Charles Arkoll Boulton (April 17, 1841 – May 15, 1899) is noted for his role in the Red River and North-West Rebellions.

Biography 
He was born in Cobourg, Canada West in 1841, the great-grandson of D'Arcy Boulton, and educated at Upper Canada College. Joining the British Army as an Ensign with the 100th Regiment of Foot, He served at Gibraltar, Malta and Montreal rising to the rank of Captain in 1866. After leaving the British Army in 1868, he became a Major in the Canadian Militia with the 46th East Durham Battalion of Infantry.

In 1869, he was part of a survey party sent to the Red River Colony. On the orders of survey party leader, John Stoughton Dennis, he organized a group of volunteers to try to put down an uprising by Louis Riel. When 50 of his volunteers were captured and imprisoned, he left the colony and went to Portage la Prairie.

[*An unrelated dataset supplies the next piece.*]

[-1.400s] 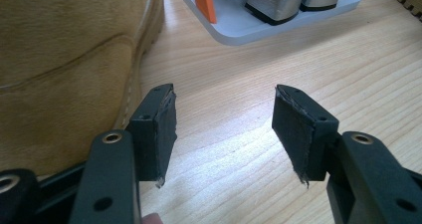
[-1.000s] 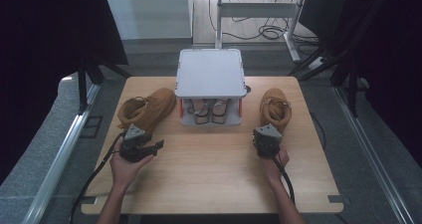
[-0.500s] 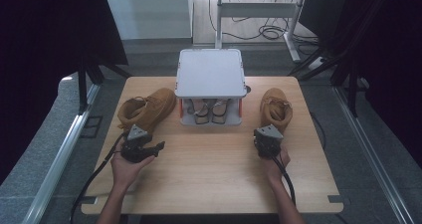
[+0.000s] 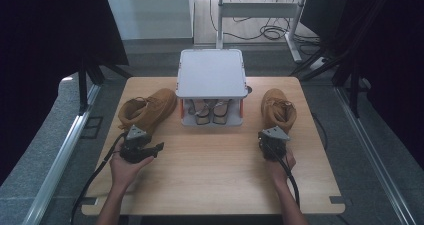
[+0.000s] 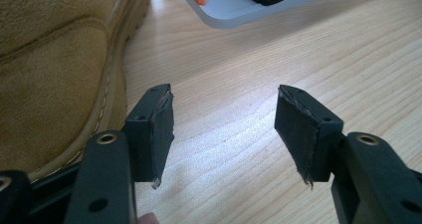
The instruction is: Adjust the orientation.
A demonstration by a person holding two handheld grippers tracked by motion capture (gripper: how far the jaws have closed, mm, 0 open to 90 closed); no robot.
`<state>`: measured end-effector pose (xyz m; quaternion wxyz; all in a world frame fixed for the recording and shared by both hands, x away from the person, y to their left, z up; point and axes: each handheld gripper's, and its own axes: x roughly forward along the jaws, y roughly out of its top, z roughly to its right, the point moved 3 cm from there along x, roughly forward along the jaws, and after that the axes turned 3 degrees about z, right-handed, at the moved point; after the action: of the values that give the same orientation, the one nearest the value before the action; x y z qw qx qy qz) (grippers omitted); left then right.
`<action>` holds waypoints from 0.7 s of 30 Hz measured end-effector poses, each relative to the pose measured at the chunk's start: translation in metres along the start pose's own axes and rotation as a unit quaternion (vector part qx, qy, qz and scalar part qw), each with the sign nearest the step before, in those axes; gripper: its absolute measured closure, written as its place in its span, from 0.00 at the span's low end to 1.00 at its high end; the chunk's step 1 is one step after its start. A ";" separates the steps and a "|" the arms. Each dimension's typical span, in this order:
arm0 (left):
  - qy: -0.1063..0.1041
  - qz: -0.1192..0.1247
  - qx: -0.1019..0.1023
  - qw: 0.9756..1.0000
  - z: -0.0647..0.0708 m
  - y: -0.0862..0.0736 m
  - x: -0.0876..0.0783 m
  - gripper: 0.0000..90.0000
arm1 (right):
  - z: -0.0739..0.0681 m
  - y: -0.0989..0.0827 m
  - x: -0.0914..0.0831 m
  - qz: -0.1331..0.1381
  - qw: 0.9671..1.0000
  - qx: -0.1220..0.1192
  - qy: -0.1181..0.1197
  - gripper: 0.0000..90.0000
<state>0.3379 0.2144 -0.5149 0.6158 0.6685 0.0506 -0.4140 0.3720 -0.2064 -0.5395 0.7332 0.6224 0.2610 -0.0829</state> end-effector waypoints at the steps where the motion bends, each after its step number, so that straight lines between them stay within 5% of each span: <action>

He met some people who had escaped there and led an attempt to free the remaining captives. They were taken captive by Riel's Métis. He was later released and returned to Ontario.

He operated a sawmill near Lakefield, Ontario, where he became a municipal councillor and then reeve. When his business failed in 1877, he settled in the Shell River valley of Manitoba. He became the first warden of Russell County and chairman of the judicial board for the western district in 1881.

In 1885, he led a group of militia known as Boulton's Scouts to help put down the North-West Rebellion. He was appointed to the Senate of Canada in 1889.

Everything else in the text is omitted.